НИПТ. Биоинформатический анализ

F-Genetics

Алгоритм заключается в обработке первичных данных секвенирования (fastq). Обработка производится путем демультиплексирования образцов (разделения по индексным последовательностям), затем проводится тримминг (отрезание индексных и адаптерных последовательностей), маркирование ПЦР-дупликатов, картирование на референсный геном, расчет количества прочтений, картированных на отдельные участки генома. После картирования оценивается уровень отклонения, позволяющего определить кариотип.

Алгоритм биоинформатического анализа

Полученные первичные данные о флуоресценции ДНК-фрагментов подвергаются basecalling с получением fastq файлов, содержащих информацию о генетической последовательности и качестве секвенирования phred-score. Полученные данные несут информацию о индексной последовательности, что позволяет проводить демультплексирование, то есть относить информацию, полученную для каждой отдельной наносферы к исследуемому образцу.

После basecalling и демультплексирования проводится тримминг индексных и адаптерных последовательностей. Тримминг заключается в отрезании служебных частей прочтения, для того, чтобы не нарушать дальнейший анализ. Тримминг также проводится по качеству, чтобы часть прочтения, характеризующаяся низким качеством секвенирования не использовалась в дальнейшем анализе.

Далее проводится картирование прочтений на референсный геном человека hg19. Данная последовательность характеризуется отсутствием альтернативных контигов и частей хромосом, что позволяет более точно оценивать количество прочтений, картированных на каждую отдельную хромосому. Картирование проводится с использованием преобразований Барроуза-Уиллера. Данные о картировании каждого отдельного образца находятся в файле формата .sam.

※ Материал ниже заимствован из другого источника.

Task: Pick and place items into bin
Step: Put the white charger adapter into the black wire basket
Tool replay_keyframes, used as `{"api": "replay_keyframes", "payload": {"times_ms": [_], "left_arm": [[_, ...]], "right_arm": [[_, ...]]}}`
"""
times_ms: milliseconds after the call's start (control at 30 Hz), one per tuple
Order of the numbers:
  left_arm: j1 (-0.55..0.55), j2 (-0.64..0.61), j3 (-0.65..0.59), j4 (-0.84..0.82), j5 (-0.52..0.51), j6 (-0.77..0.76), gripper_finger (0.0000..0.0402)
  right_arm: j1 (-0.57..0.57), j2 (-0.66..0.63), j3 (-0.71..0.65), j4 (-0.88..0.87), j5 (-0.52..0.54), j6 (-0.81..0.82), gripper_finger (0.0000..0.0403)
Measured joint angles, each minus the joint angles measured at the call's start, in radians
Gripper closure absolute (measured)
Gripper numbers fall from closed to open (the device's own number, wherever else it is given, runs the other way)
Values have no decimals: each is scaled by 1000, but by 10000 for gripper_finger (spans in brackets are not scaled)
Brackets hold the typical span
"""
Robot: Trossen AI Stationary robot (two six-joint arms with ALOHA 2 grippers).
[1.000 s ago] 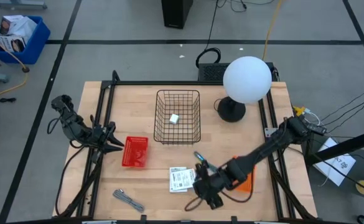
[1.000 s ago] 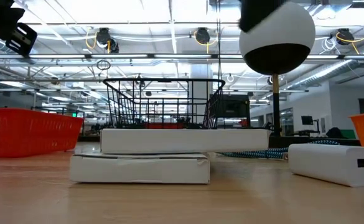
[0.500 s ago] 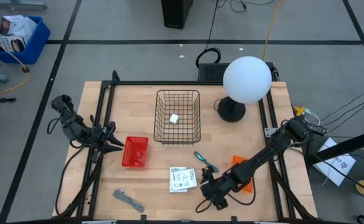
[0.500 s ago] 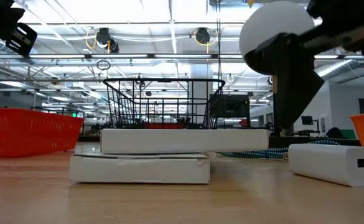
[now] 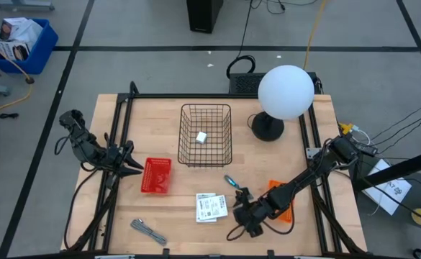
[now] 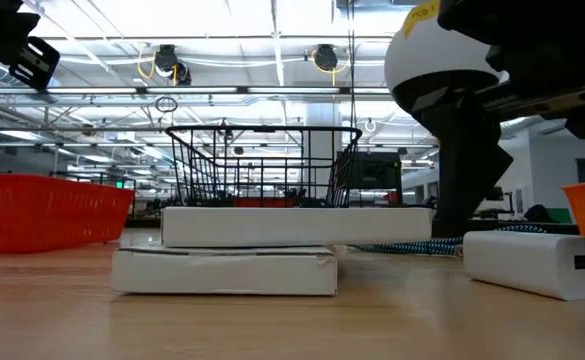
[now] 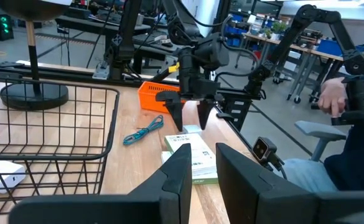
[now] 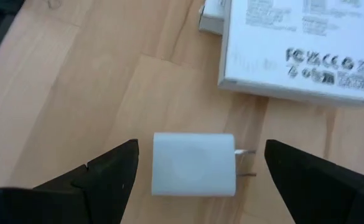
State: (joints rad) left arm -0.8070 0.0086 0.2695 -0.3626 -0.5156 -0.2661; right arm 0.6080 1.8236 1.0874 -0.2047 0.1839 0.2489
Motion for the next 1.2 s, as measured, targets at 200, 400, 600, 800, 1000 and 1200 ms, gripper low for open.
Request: {"api": "replay_keyframes", "payload": {"times_ms": [200,400,600,800,1000,1200], "left_arm": [[0,0,0,0,0,0,325],[0,0,0,0,0,0,325],[0,0,0,0,0,0,325],[0,0,0,0,0,0,325],[0,0,0,0,0,0,325],[0,0,0,0,0,0,325]], "right_arm": [[0,0,0,-5,6,0,63],[-2,5,0,-10,5,27,65],[-6,8,0,-8,4,52,65],[-6,8,0,-31,3,78,81],[-6,8,1,-53,0,110,131],[-6,9,0,-54,-2,147,180]]}}
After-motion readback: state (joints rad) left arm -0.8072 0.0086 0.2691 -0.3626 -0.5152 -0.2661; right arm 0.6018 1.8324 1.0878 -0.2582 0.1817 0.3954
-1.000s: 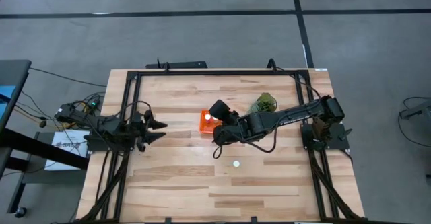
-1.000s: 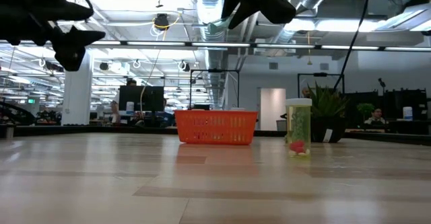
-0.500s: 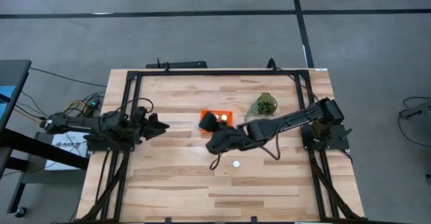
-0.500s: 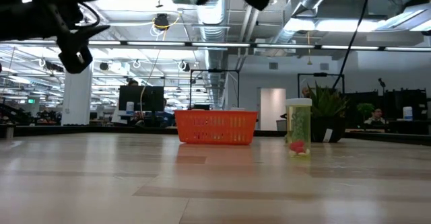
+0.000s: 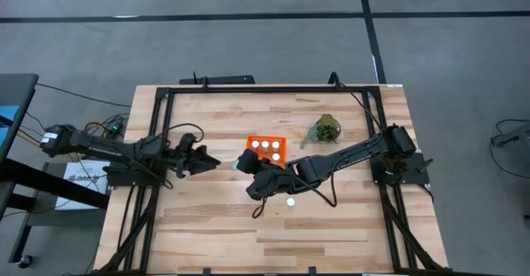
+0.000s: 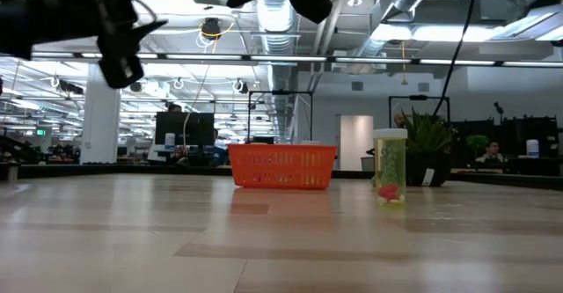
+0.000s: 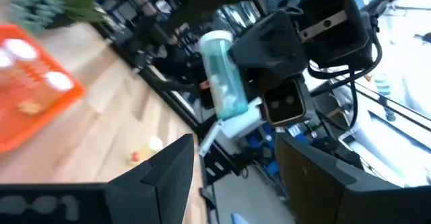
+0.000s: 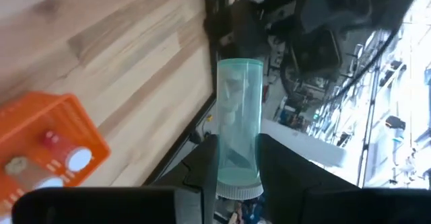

После картирования производится конвертация формата .sam в бинарный формат .bam, что значительно ускоряет работу дальнейших алгоритмов. Производится сортировка файла, таким образом, что в начале файла расположены прочтения, картированные на каждый из контигов (в случае настоящего документа — хромосом) в алфавитном порядке, а внутри контига — по увеличению координаты начала прочтения. Производится маркирование ПЦР дупликатов, что позволяет исключить из анализа прочтения, являющиеся точными дупликатами других прочтений.

Затем происходит оценка количества прочтений, картированных на каждый из отдельных участков хромсомы равного размера, называемых bin. Для каждого bin проводится стандартизированная оценка, заключающаяся в оценке количества стандартных отклонений покрытия bin для выборки покрытий всех bin. В случае высокого значения z-score делается вывод о наличии трисомии по исследуемой хромосоме.

Алгоритм реализован на языке python с использованием подходов объектно-ориентированного программирования.